Последний, как почитатели дилогии Ильфа и Петрова хорошо помнят, еще в романе «Двенадцать стульев» сочинил надгробную надпись для своего собственного памятника: «И меня похоронят, Киса, пышно, с оркестром, с речами, и на памятнике моем будет высечено: „Здесь лежит известный теплотехник и истребитель Остап-Сулейман-Берта-Мария Бендер-бей, отец которого был турецко-подданный и умер, не оставив сыну своему Остап-Сулейману ни малейшего наследства“»[341]. Печальный пафос отсутствия, пустоты (без паспорта, без денег) чувствуется в обеих эпитафиях, сочиненных Остапом. Как полагают комментаторы, автохарактеристика Бендера каламбурна. «Теплотехник» «в контексте воровского жаргона» означает вора, совершающего кражи с помощью технических приспособлений, а также не оставляющего следов преступника. Термин «истребитель», в свою очередь, используется в значении «летчик» (аллюзия на распространенную присказку: «вор, как летчик, летает, пока не сядет»[342]).
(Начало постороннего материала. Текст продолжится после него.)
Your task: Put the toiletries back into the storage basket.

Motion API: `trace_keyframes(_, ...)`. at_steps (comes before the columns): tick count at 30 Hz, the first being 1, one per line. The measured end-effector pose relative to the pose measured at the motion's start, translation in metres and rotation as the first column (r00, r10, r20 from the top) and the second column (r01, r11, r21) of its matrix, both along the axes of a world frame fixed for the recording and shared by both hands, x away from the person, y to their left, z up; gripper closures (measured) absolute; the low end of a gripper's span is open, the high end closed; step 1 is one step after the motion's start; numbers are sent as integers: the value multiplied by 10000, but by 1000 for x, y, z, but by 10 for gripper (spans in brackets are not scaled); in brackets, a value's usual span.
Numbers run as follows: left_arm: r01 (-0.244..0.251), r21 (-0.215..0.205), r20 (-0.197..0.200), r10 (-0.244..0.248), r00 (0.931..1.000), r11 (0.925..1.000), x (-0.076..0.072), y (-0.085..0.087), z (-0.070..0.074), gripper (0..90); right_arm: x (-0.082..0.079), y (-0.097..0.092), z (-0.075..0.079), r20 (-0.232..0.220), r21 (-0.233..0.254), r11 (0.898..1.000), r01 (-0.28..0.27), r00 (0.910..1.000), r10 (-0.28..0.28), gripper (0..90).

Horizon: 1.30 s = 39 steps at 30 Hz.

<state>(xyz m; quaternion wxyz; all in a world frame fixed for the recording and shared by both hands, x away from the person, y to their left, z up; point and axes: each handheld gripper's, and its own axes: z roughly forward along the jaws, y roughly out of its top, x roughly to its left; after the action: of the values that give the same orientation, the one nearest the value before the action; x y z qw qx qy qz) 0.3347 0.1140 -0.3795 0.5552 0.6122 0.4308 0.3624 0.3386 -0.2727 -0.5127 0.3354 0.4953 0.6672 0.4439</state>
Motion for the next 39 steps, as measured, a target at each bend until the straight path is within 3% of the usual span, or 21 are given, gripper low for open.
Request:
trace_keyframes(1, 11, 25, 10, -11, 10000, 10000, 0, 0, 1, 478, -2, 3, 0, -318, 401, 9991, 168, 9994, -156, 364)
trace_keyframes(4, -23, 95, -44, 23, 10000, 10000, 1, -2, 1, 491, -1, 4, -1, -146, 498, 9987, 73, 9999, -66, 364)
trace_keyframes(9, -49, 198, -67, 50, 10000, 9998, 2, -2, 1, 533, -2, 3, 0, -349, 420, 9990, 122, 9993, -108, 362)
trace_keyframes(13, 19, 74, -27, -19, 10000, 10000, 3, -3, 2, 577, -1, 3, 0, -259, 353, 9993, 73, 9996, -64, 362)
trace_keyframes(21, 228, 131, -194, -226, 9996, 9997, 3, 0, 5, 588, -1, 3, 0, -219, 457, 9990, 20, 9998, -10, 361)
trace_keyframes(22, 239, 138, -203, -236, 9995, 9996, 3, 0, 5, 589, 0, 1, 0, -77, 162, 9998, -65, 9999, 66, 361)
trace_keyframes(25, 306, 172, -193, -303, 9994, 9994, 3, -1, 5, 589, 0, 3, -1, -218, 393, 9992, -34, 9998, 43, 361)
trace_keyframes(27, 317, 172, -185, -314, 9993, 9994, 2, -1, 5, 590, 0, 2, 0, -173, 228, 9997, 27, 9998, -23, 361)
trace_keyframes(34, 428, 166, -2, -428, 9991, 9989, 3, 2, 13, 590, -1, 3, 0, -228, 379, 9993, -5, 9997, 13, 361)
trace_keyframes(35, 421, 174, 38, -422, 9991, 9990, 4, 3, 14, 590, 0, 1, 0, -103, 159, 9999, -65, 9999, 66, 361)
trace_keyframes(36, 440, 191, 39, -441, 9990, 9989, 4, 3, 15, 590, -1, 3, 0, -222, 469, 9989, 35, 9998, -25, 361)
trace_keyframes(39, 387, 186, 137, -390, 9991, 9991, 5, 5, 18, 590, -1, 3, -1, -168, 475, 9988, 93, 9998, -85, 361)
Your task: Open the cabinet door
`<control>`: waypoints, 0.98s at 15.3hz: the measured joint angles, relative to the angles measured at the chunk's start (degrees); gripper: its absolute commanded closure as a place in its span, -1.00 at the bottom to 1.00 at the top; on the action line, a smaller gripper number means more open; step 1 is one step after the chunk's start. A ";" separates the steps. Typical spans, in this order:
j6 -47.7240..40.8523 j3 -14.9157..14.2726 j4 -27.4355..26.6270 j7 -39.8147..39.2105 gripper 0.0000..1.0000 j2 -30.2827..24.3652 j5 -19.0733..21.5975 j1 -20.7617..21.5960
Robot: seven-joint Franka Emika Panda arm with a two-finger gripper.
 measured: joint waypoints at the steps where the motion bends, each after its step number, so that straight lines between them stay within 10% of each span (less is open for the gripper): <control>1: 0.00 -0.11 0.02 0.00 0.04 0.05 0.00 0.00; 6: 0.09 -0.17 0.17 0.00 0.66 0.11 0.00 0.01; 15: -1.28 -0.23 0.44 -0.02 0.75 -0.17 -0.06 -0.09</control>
Возможно, впрочем, что «истребитель» здесь не что иное, как опечатка, не замеченная или по какой-то причине не исправленная авторами. Фамилия «великого комбинатора» в 20-е годы ассоциировалась еще и с популярными изобретениями. На протяжении всего десятилетия в советской прессе обсуждались и рекламировались «стрелочные фонари Бендера» и «ловушка Бендера», позволявшая за ночь поймать до десяти мышей. Свою смерть Остап пытается представить как кончину инженера-изобретателя — героя новой эпохи. Кстати, не послужил ли образцом для его эпитафии миф о знаменитом теплотехнике и изобретателе первой «огненной» паровой машины, самоучке Иване Ползунове, открытию и смерти которого от чахотки «Гудок» в 1925 году посвятил заметку с картинкой? «Но вот он изобретает свою знаменитую, хотя и позабытую всеми машину, — писал анонимный автор заметки об этом „русском Уатте“. — Все, особенно инженер и генерал Шлаттер, смеются над ним… Генерал Шлаттер делает все, чтоб задавить „дерзкого самоучку“… Эта неравная борьба, непосильный труд, лишения, горе окончательно сламывают слабое здоровье Ползунова, и он умирает около своей почти уже готовой машины…»[343] Благодарные потомки вспоминают о нем и чествуют его память. Эта сладкая иллюзия Остапа-Сулеймана сменяется во втором романе горькой истиной, относящейся не только к Паниковскому: «человек без паспорта… имел вспыльчивый характер. И поэтому он умер. Все».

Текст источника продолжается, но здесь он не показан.